Coxwell, Great (St. Giles)
COXWELL, GREAT (St. Giles) a parish, in the union and hundred of Farringdon, county of Berks, 2 miles (S. W.) from Farringdon; containing 351 inhabitants. This parish comprises by admeasurement 1426 acres. The surface has a gentle acclivity, and the soil varies greatly on the north and west sides of Bradbury Hill; it is chiefly a strong clay, in some parts poor and boggy, and on the south and east a rich loam.
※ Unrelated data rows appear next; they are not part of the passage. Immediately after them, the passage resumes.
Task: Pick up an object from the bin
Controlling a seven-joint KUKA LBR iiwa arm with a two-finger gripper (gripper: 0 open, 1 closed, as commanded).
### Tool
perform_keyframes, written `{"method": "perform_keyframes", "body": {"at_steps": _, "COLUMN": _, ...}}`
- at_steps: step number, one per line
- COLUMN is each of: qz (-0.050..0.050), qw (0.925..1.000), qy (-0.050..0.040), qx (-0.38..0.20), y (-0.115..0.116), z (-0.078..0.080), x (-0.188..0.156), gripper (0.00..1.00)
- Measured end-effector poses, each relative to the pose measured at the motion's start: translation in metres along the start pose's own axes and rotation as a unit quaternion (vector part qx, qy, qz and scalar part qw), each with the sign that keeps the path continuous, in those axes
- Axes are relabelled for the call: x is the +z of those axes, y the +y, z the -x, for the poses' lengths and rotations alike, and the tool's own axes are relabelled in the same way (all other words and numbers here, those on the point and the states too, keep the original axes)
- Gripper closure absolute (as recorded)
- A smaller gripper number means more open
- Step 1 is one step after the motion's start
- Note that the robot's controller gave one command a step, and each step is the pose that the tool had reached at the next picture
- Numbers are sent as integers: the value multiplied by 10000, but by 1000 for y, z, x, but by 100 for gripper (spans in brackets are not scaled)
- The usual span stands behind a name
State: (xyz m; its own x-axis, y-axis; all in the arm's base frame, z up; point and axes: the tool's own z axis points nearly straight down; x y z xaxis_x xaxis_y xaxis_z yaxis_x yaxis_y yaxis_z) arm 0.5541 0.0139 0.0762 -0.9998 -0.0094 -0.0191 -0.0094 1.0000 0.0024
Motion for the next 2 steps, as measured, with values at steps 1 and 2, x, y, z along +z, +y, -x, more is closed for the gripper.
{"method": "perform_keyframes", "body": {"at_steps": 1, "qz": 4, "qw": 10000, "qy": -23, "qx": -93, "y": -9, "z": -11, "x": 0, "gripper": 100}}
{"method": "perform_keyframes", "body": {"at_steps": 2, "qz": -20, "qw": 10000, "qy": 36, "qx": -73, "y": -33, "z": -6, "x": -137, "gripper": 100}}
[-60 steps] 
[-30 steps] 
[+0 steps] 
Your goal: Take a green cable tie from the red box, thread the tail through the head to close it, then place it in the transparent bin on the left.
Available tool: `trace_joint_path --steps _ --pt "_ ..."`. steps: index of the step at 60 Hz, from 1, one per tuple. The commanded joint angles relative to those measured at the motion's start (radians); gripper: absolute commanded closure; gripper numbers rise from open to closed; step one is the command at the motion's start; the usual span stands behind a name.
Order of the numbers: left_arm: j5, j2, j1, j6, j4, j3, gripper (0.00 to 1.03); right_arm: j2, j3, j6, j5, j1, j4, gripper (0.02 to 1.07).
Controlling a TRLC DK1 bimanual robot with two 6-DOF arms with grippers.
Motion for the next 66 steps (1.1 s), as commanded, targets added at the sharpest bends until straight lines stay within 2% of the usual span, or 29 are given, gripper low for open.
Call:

Limestone of a soft nature, in which numerous fossils are imbedded, is plentiful; and on the hill is a yellowish sandstone, hard enough for sharpening scythes. The village is pleasantly situated on the southern acclivity of the hill. The living is a discharged vicarage, valued in the king's books at £7. 7. 11.; patron, the Bishop of Salisbury; impropriator, the Earl of Radnor. The vicarial tithes have been commuted for £198, and the impropriate for £21: there are 4 acres of vicarial glebe. The Rev. John Pynsent, in 1705, bequeathed land producing about £20 per annum, for apprenticing children; and there is a curious bequest from the Earl of Radnor, in 1771, charging his lands with an annuity of £45, to be applied to the apprenticing of children of Coleshill and this parish, so often as the vicar of Coleshill should be absent from the parish more than 60 days in any one year, and should accept any other preferment with the cure of souls. The remains of a religious house built here by the abbots of Beaulieu, to whom the manor was granted by King John in 1205, are now a farmhouse: the barn is 148 feet long, and 40 feet wide, the roof supported on two ranges of timber pillars resting upon stone pedestals; the walls are 4 feet thick, and of excellent masonry. On Badbury Hill is a circular encampment, supposed to be Danish.
Transcribed from A Topographical Dictionary of England, by Samuel Lewis, seventh edition, published 1858.